▶ Your assignment: The line holding "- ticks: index" is the last one to output; start at the first line of the data, keep every line in between exactly, and leave out pictures.
Supplied material Start Marker
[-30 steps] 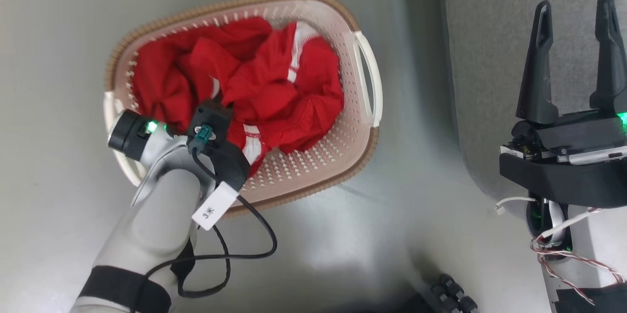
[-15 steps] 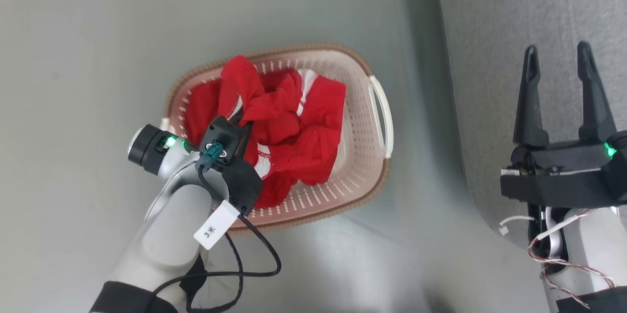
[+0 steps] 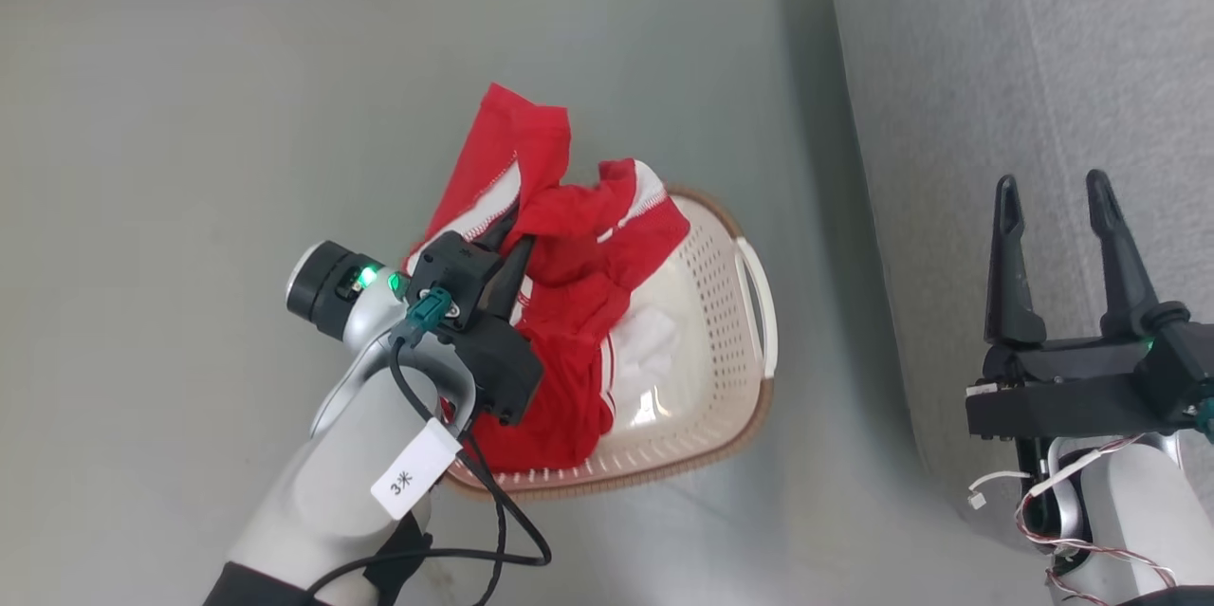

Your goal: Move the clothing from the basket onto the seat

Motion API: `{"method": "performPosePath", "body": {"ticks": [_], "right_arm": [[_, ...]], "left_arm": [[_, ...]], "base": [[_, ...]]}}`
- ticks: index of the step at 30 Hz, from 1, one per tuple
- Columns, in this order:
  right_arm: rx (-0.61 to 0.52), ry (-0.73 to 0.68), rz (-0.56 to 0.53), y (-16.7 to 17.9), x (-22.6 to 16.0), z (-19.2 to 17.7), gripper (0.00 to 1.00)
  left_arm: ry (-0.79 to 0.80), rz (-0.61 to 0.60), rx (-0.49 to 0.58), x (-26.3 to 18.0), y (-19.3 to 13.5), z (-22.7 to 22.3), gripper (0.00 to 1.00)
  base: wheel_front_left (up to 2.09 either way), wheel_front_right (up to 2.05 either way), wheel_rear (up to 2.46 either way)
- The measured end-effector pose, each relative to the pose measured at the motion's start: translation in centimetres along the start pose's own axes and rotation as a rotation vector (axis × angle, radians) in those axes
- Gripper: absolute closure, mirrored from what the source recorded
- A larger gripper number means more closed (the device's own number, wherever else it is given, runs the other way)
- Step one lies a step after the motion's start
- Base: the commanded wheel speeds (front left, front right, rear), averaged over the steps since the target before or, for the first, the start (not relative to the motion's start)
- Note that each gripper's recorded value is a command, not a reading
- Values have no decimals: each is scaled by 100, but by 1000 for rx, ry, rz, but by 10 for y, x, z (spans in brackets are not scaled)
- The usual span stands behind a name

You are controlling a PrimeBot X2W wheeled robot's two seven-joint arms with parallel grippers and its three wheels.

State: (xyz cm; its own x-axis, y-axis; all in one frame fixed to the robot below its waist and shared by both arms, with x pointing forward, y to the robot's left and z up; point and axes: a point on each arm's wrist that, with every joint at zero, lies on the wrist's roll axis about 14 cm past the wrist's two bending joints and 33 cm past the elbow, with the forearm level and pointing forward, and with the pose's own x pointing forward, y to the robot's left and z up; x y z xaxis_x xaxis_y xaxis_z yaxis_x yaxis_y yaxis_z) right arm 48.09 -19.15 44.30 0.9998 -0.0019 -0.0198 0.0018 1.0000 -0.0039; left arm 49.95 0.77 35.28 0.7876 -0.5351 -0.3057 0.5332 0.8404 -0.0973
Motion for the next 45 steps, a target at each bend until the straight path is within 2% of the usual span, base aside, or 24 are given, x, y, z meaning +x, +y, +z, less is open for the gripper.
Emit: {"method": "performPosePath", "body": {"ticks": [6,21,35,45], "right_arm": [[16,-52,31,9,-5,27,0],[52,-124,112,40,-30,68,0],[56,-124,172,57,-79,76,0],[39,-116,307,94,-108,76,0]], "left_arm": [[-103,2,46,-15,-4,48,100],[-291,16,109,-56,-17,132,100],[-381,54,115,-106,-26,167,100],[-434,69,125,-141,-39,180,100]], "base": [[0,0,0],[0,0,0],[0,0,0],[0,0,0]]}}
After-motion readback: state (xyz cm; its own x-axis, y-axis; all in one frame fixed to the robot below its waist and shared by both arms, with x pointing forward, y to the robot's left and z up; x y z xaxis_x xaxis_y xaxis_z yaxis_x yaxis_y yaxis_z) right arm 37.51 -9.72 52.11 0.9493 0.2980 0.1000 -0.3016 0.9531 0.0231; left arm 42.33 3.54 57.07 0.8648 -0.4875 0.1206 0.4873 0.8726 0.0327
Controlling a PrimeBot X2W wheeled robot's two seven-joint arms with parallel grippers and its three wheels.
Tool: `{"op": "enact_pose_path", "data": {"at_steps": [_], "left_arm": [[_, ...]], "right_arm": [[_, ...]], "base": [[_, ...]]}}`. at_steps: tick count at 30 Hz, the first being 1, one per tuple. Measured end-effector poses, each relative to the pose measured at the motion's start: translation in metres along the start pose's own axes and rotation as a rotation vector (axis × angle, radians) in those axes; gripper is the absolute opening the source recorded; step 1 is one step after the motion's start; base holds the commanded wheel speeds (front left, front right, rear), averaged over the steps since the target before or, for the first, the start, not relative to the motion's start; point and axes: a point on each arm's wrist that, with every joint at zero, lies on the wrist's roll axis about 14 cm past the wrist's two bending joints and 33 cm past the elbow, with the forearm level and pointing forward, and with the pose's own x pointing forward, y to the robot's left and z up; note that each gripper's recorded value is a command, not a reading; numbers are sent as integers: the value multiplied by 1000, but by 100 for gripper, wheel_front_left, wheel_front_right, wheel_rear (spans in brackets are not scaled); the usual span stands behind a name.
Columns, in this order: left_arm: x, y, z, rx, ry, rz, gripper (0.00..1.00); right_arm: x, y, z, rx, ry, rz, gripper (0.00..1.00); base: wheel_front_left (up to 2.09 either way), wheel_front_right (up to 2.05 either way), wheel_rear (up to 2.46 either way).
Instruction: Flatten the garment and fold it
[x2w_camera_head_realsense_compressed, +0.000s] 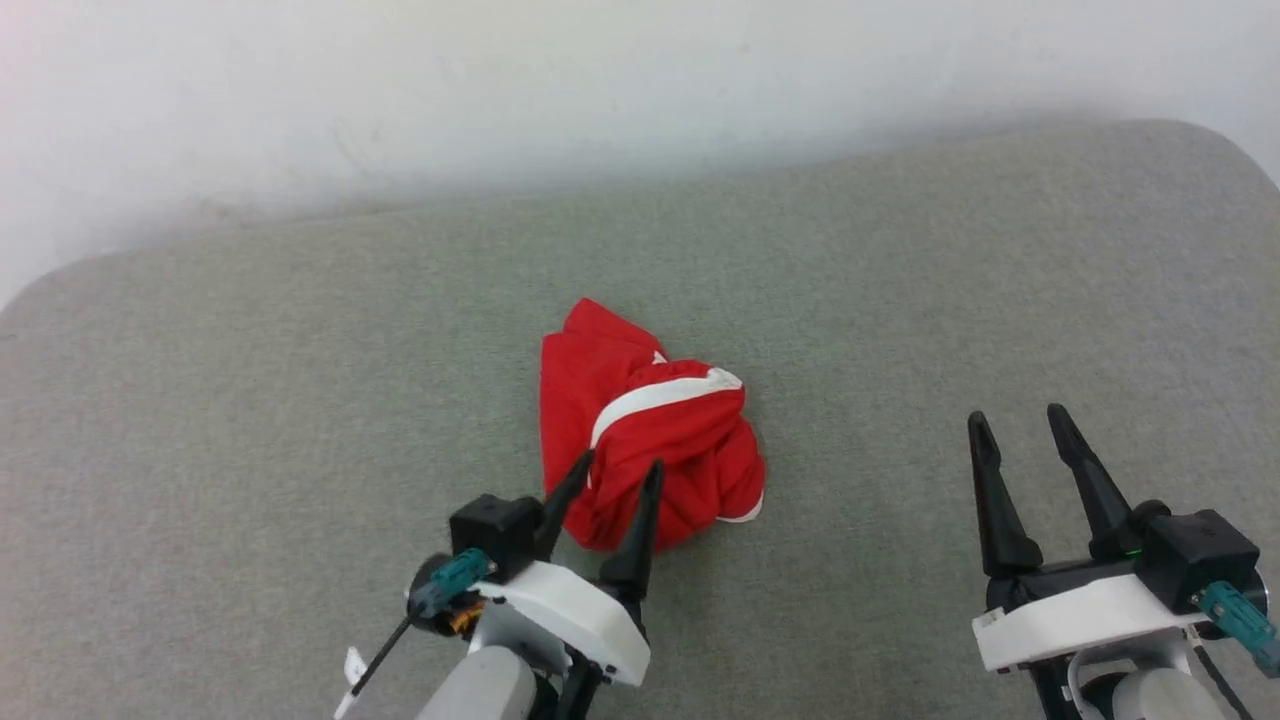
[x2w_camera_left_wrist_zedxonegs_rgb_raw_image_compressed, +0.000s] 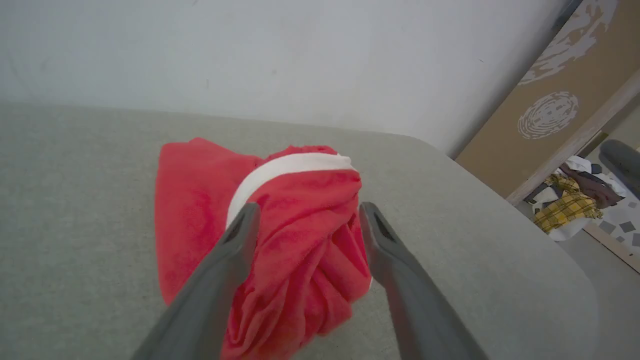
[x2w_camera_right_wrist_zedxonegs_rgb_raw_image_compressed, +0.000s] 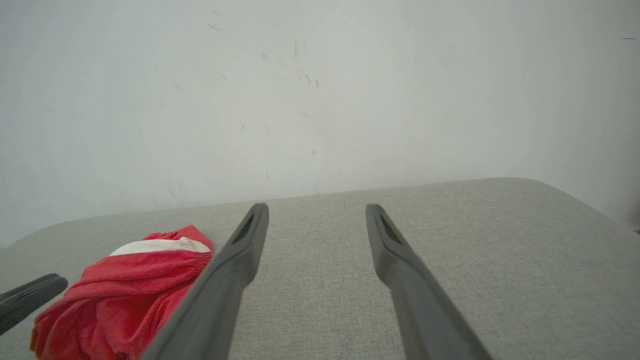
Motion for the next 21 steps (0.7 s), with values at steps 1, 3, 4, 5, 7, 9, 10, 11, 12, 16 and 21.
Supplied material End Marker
▶ Exercise response:
[-30 steps] 
[-15 steps] 
[+0 steps] 

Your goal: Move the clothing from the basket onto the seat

Motion API: `{"method": "performPosePath", "body": {"ticks": [_], "right_arm": [[_, ...]], "left_arm": [[_, ...]], "base": [[_, ...]]}}`
- ticks: index of the step at 30 Hz, from 1, one per tuple

For this exercise, nothing further remains to be done.